Menacing Cloud

Canvas Generated Favicons & Touch Icons.

17th June 2013, by Edward Cant.

In short, it is possible to use the HTML canvas element to dynamically add these resources to the HTML head when it makes sense to do so.

Generated favicons have been around a while, but the potential to use the same technique to cover touch icons encourages an efficient approach, reducing requests and bandwidth requirements in the process.

Demo

Check out deletefacebook.com (disclosure, my site) for a favicon and touch icon production example.

A favicon as well as iPhone and iPad touch icons (with Retina variations) are generated in under 2KB of JavaScript. One source file, zero icon requests.

This article serves as a demo for the art direction use case. A cloud is generated using circles and gradients appropriate to the target icon size.
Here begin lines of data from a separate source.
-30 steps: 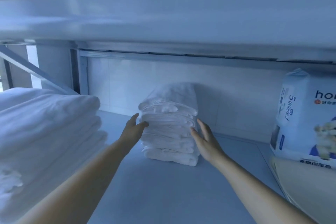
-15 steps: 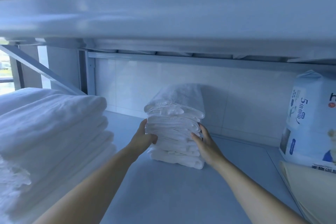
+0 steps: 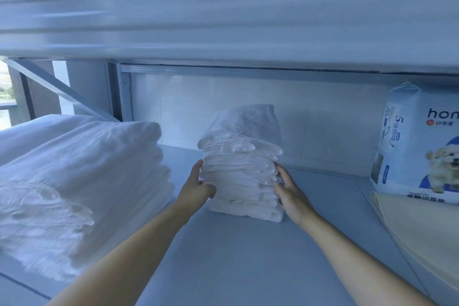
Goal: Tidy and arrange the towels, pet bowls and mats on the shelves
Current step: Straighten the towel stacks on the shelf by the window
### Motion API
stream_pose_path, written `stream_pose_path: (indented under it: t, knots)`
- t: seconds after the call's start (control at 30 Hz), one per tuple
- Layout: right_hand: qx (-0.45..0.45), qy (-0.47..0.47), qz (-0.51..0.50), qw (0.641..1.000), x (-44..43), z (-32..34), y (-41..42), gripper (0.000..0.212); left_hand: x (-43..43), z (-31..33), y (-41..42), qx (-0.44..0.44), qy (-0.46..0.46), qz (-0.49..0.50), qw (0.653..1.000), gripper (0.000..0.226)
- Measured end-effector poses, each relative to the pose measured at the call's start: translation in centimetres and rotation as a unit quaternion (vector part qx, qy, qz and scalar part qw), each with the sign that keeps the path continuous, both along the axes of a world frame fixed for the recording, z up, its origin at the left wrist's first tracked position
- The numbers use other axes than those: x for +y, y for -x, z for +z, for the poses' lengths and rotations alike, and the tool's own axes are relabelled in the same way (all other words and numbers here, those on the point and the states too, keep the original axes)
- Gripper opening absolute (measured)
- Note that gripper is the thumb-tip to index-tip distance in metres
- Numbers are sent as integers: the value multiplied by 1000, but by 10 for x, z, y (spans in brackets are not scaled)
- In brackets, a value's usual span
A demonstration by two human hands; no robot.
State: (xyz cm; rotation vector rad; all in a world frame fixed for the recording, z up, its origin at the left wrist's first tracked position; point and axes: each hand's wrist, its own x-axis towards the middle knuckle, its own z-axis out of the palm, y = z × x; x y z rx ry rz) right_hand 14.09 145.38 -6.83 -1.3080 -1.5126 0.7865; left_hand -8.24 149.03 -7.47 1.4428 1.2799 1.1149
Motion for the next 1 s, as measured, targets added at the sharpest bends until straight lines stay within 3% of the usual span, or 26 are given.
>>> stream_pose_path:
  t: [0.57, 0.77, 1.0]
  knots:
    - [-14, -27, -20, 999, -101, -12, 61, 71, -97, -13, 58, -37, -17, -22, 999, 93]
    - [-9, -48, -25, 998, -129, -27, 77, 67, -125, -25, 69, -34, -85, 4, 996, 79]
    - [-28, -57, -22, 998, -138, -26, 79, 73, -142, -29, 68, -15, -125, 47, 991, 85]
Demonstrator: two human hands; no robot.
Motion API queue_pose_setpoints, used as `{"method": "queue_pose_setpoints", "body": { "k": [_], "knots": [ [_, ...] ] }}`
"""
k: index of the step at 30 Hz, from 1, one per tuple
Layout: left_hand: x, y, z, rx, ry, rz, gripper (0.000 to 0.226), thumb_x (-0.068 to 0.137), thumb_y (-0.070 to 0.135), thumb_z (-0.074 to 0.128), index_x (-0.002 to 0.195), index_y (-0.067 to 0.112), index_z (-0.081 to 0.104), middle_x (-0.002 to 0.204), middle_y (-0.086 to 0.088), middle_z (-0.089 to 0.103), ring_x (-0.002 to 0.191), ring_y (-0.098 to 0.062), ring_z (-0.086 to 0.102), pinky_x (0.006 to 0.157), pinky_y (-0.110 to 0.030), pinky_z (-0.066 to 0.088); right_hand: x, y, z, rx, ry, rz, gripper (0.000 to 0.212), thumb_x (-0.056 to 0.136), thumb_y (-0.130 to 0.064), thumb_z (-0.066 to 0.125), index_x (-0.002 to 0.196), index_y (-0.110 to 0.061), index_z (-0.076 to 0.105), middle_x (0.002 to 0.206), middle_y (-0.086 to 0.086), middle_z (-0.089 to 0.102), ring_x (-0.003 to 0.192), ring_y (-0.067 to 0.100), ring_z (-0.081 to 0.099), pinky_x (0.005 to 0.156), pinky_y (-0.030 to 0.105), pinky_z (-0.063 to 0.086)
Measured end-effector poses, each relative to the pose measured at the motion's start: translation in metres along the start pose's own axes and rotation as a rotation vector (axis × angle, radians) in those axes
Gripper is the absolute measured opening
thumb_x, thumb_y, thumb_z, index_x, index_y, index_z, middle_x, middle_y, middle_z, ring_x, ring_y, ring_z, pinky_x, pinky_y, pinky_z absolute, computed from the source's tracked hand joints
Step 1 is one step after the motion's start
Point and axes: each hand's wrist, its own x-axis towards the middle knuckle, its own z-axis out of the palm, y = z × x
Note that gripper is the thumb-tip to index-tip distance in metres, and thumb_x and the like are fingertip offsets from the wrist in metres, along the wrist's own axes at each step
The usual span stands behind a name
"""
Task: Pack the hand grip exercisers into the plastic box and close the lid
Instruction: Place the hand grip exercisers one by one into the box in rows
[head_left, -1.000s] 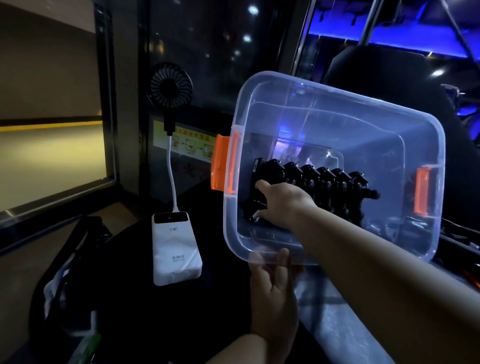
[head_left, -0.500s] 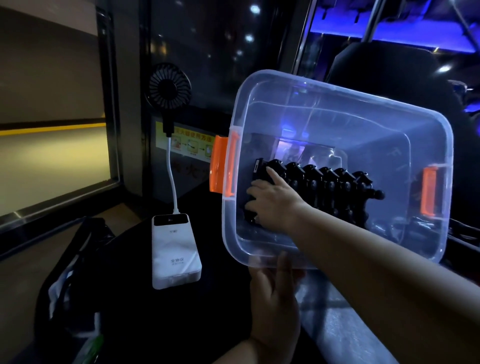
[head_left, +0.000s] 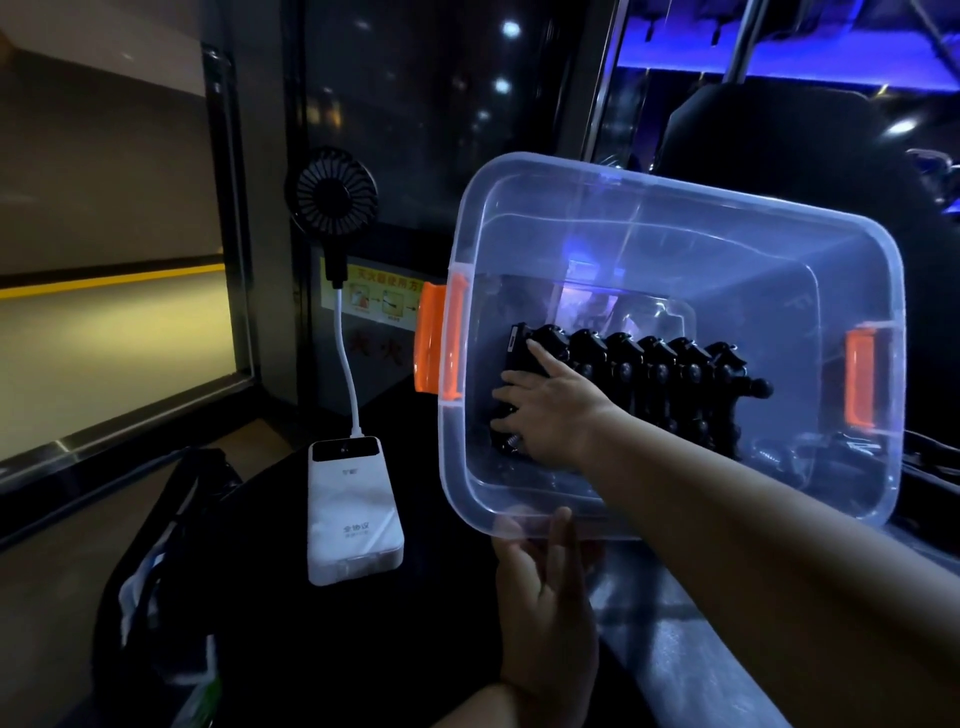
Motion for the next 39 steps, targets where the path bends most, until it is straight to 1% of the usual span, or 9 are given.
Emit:
{"method": "queue_pose_setpoints", "body": {
  "k": [8, 11, 16, 19, 24, 28, 31, 36, 39],
  "knots": [
    [0.000, -0.002, 0.001, 0.070, 0.035, 0.020, 0.030, 0.080, 0.037, 0.055, 0.095, 0.011, 0.052, 0.073, -0.010, 0.070, 0.064, -0.015, 0.067, 0.059, -0.017, 0.049, -0.012, 0.005, -0.004, 0.144, 0.127, 0.058, 0.054, 0.093, -0.053, 0.034, 0.146, -0.040, 0.031, 0.160, -0.006, 0.013, 0.148, 0.016, -0.007, 0.110, 0.056, -0.021],
    [0.002, -0.003, 0.000, 0.157, 0.032, 0.028, 0.031, 0.078, 0.043, 0.054, 0.091, 0.015, 0.050, 0.082, -0.016, 0.069, 0.078, -0.027, 0.067, 0.072, -0.032, 0.053, -0.028, 0.010, 0.002, 0.334, 0.220, 0.143, 0.054, 0.092, -0.056, 0.037, 0.143, -0.039, 0.036, 0.159, -0.008, 0.017, 0.147, 0.013, -0.006, 0.111, 0.050, -0.023],
    [0.001, -0.002, -0.001, 0.294, 0.060, 0.040, 0.043, 0.072, 0.060, 0.047, 0.093, 0.022, 0.049, 0.087, -0.005, 0.067, 0.080, -0.010, 0.064, 0.076, -0.026, 0.050, -0.067, 0.017, 0.023, 0.498, 0.335, 0.335, 0.051, 0.092, -0.052, 0.044, 0.141, -0.040, 0.041, 0.158, -0.010, 0.021, 0.148, 0.011, -0.004, 0.116, 0.048, -0.014],
    [0.001, 0.001, 0.001, 0.290, 0.035, 0.040, 0.035, 0.081, 0.049, 0.046, 0.093, 0.016, 0.045, 0.080, -0.005, 0.073, 0.070, -0.009, 0.066, 0.065, -0.017, 0.050, -0.097, 0.019, 0.036, 0.559, 0.454, 0.487, 0.044, 0.092, -0.045, 0.050, 0.136, -0.036, 0.050, 0.152, -0.007, 0.035, 0.148, 0.015, 0.009, 0.118, 0.049, -0.006],
    [0.001, 0.002, 0.001, 0.294, 0.030, 0.034, 0.020, 0.094, 0.033, 0.046, 0.094, 0.013, 0.046, 0.079, 0.001, 0.074, 0.066, -0.011, 0.067, 0.063, -0.017, 0.051, -0.161, 0.018, 0.075, 0.660, 0.738, 0.856, 0.040, 0.085, -0.037, 0.051, 0.118, -0.018, 0.066, 0.126, 0.008, 0.059, 0.127, 0.032, 0.046, 0.109, 0.053, 0.025],
    [0.003, 0.000, 0.002, 0.309, 0.048, 0.035, 0.014, 0.099, 0.025, 0.044, 0.092, 0.013, 0.047, 0.079, 0.001, 0.074, 0.065, -0.010, 0.066, 0.061, -0.017, 0.050, -0.195, 0.013, 0.108, 0.869, 0.699, 1.315, 0.057, 0.084, -0.045, 0.049, 0.134, -0.019, 0.048, 0.140, 0.010, 0.042, 0.132, 0.031, 0.032, 0.105, 0.047, 0.025],
    [0.003, 0.001, 0.004, 0.319, 0.064, 0.025, 0.014, 0.099, 0.025, 0.043, 0.090, 0.014, 0.046, 0.078, 0.002, 0.074, 0.064, -0.009, 0.066, 0.058, -0.015, 0.049, -0.206, 0.009, 0.122, 1.083, 0.664, 1.509, 0.068, 0.088, -0.040, 0.057, 0.145, -0.015, 0.030, 0.147, 0.016, 0.030, 0.136, 0.034, 0.025, 0.109, 0.050, 0.023],
    [0.001, 0.006, 0.010, 0.292, 0.089, -0.042, 0.019, 0.100, 0.028, 0.040, 0.091, 0.013, 0.046, 0.076, 0.002, 0.074, 0.066, -0.009, 0.068, 0.061, -0.022, 0.049, -0.213, 0.006, 0.138, 1.459, 0.649, 1.419, 0.036, 0.097, -0.030, 0.048, 0.128, -0.013, 0.047, 0.110, 0.020, 0.065, 0.104, 0.038, 0.058, 0.085, 0.039, 0.041],
    [-0.004, 0.009, 0.021, 0.200, 0.098, -0.157, 0.024, 0.100, 0.032, 0.042, 0.099, 0.009, 0.049, 0.079, -0.004, 0.074, 0.074, -0.014, 0.070, 0.066, -0.026, 0.049, -0.214, 0.006, 0.144, 1.509, 0.693, 1.409, 0.032, 0.095, -0.025, 0.049, 0.124, -0.012, 0.052, 0.106, 0.015, 0.066, 0.096, 0.031, 0.060, 0.085, 0.037, 0.044]
  ]
}}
Screenshot of generated touch icons on an iPhone4

Benefits

  • Saves on server requests and bandwidth.
  • Possible to reuse image assets in the drawing process.
  • Opportunities for dynamic icons e.g. background colour changes for website sections.
  • No need to worry about image format or compression.

Disadvantages

  • Requires Canvas and JavaScript familiarity.
  • Icons not present without JavaScript and Canvas support.

How It Works

  • Icons are drawn to a background canvas at appropriate sizes.
  • A data URI representation of each icon is created and then injected via a link tag.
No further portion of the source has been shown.